* How to complete this task
Pick out and copy every line below that has the word "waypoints".

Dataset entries

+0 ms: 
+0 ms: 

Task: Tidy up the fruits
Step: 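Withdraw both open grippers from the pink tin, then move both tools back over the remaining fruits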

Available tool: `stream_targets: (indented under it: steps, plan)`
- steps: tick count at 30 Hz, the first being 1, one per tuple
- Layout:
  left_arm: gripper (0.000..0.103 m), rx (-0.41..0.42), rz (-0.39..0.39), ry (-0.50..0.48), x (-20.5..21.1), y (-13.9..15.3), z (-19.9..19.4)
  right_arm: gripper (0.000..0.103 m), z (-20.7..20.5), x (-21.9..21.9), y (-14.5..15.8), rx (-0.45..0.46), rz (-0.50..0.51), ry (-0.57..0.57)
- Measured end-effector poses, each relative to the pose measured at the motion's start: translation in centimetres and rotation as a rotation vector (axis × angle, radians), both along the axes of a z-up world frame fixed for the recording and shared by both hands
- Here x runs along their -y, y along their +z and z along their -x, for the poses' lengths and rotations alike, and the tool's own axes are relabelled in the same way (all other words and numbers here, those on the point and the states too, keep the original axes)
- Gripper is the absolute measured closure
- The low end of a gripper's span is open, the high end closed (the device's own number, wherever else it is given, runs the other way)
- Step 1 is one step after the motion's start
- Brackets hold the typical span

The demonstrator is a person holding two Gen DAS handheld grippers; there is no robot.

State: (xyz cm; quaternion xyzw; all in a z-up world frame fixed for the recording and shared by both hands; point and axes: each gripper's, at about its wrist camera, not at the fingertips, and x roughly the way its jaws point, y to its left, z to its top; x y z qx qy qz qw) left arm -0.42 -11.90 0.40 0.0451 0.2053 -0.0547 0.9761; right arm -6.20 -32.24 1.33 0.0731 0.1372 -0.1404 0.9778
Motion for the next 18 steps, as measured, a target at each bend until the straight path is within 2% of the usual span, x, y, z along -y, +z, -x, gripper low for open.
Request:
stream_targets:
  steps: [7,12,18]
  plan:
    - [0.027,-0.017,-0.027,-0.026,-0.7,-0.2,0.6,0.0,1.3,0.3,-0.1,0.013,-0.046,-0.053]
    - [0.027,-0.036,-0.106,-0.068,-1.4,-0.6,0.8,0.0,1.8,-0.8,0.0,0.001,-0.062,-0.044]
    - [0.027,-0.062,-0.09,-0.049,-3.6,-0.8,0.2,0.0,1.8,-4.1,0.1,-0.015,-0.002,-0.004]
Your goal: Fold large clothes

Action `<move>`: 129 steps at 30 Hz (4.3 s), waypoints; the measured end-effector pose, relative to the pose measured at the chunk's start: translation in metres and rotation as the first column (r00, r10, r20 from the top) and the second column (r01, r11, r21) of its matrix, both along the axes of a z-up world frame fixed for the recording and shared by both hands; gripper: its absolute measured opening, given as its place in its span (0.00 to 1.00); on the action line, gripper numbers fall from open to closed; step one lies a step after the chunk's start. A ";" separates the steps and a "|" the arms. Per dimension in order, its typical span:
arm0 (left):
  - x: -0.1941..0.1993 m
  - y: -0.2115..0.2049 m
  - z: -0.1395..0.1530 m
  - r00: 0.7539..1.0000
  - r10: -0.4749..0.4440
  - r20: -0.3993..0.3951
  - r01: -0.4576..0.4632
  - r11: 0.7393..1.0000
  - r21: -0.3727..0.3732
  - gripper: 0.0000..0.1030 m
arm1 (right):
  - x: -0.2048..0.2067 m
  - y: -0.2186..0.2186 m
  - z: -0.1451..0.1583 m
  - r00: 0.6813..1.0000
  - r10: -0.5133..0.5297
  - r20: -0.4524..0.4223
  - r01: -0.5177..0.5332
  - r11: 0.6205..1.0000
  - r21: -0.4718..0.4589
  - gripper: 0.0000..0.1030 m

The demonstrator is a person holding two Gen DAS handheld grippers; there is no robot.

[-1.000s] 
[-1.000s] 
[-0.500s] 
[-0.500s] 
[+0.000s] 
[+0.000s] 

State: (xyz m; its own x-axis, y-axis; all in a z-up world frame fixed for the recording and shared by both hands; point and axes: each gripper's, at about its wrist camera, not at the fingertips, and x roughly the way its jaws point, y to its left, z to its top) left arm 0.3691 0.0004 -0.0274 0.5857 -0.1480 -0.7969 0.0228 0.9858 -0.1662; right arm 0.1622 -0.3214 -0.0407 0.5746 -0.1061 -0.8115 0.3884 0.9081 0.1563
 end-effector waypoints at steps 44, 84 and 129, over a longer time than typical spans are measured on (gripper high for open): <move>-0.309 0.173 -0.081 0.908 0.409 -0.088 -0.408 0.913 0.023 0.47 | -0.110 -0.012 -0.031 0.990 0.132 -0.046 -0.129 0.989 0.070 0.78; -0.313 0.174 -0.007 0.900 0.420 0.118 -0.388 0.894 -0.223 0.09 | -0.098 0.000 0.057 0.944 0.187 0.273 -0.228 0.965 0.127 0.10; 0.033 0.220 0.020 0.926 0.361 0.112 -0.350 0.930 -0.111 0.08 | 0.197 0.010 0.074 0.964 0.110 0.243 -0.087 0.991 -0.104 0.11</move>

* Written solution
Action `<move>`: 129 steps at 30 Hz (4.3 s), waypoints; the measured end-effector pose, relative to the pose measured at the chunk's start: translation in metres and rotation as the first column (r00, r10, r20 from the top) and the second column (r01, r11, r21) of its matrix, both along the axes of a z-up world frame fixed for the recording and shared by both hands; gripper: its absolute measured opening, given as its place in its span (0.00 to 1.00); on the action line, gripper numbers fall from open to closed; step one lies a step after the chunk's start. A ";" separates the steps and a "|" the arms. Per dimension in order, its typical span:
 end-effector waypoints at steps 44, 84 and 129, over a longer time than typical spans are measured on (gripper high for open): <move>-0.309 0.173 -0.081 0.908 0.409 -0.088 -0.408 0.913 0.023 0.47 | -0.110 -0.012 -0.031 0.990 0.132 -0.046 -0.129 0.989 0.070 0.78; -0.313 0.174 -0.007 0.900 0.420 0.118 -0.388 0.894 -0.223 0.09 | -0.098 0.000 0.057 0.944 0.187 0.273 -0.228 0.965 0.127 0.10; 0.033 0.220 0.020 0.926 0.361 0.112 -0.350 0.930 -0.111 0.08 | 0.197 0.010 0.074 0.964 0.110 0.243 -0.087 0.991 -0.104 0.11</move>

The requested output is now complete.